Le texte adopté en plénière avait été déposé en tant que résolution commune par les groupes PPE, S&D, Renew, Verts/ALE, ECR et les députés.
Considéré depuis son indépendance en 1991 comme la plus démocratique des nations dAsie centrale, le Kirghizstan a vu les normes démocratiques et les droits de lhomme se détériorer de manière alarmante.

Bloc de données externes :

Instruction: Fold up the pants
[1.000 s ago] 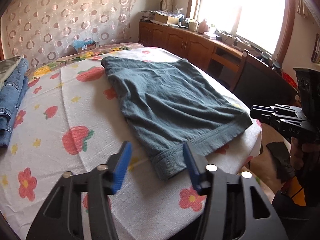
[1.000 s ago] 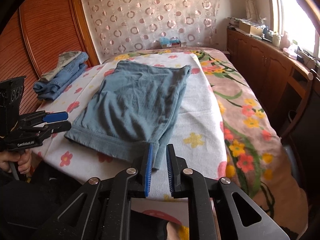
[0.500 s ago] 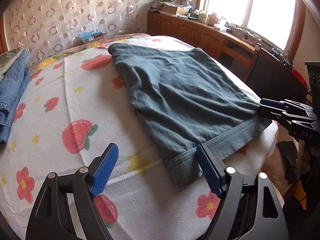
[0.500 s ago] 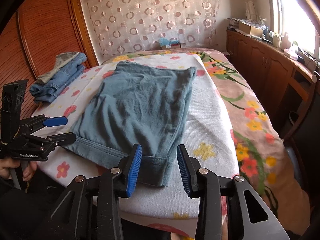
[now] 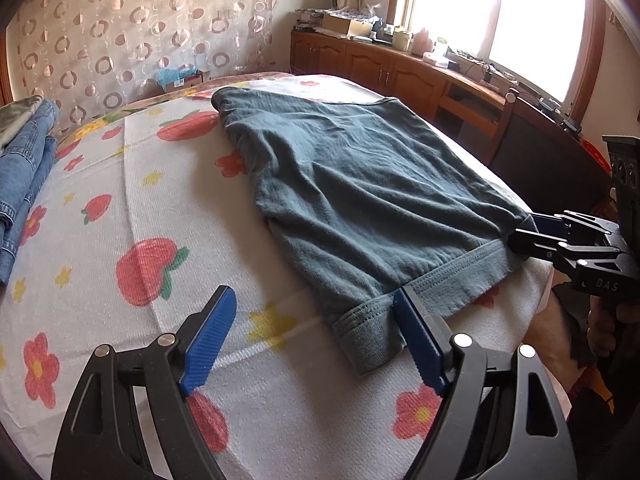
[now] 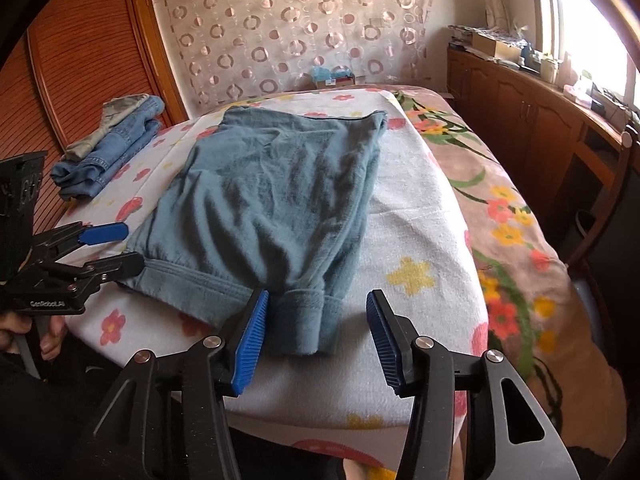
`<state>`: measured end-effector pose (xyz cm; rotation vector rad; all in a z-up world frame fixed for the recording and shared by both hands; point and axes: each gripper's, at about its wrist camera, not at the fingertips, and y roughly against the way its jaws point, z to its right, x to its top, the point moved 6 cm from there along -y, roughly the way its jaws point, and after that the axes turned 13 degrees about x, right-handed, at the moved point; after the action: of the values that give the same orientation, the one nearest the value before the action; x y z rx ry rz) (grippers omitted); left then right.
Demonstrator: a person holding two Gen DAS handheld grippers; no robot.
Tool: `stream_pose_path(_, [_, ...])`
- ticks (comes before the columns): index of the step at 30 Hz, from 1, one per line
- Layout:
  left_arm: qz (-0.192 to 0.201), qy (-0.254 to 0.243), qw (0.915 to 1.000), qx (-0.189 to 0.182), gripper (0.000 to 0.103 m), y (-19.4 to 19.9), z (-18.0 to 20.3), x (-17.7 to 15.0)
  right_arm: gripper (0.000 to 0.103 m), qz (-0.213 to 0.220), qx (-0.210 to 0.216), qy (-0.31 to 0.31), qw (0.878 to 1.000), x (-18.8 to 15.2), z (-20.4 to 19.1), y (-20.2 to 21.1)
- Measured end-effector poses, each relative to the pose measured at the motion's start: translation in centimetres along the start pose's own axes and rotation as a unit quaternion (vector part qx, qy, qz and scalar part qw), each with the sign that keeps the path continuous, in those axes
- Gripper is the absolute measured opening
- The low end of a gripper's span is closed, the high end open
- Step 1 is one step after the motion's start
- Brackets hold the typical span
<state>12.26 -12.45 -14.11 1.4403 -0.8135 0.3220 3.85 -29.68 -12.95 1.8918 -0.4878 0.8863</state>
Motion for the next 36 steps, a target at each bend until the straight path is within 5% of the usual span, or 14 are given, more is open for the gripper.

Le Parlement a invité les autorités kirghizes à :
- respecter et défendre les libertés fondamentales, en particulier la liberté des médias et la liberté d'expression, conformément à l'accord de partenariat et de coopération renforcé entre l'UE et le Kirghizstan;
- cesser de soumettre Radio Azattyk et d'autres médias à des pressions sans précédent et garantir un environnement de travail sûr aux organisations de la société civile, aux journalistes et aux travailleurs des médias;
- libérer immédiatement tous les défenseurs des droits de l'homme, les travailleurs des médias et les journalistes détenus arbitrairement;
- abandonner toutes les charges contre les défenseurs des droits de l'homme, y compris Gulnara Dzhurabayeva, Klara Sooronkulova, Rita Karasartova et Asya Sasykbayeva, qui ont appelé à la transparence sur la décision du gouvernement de transférer le réservoir de Kempir-Abad en Ouzbékistan;
- révoquer et à retirer la loi controversée sur les «fausses informations» et à réviser les projets de loi sur les «représentants étrangers», les «médias de masse» et la «protection des enfants contre les informations préjudiciables», dite «loi sur la propagande LGBTI», qui sont tous incompatibles avec les engagements internationaux du Kirghizstan;
- s'abstenir de contourner les sanctions que l'UE a imposées à la Russie pour sa guerre d'agression contre l'Ukraine.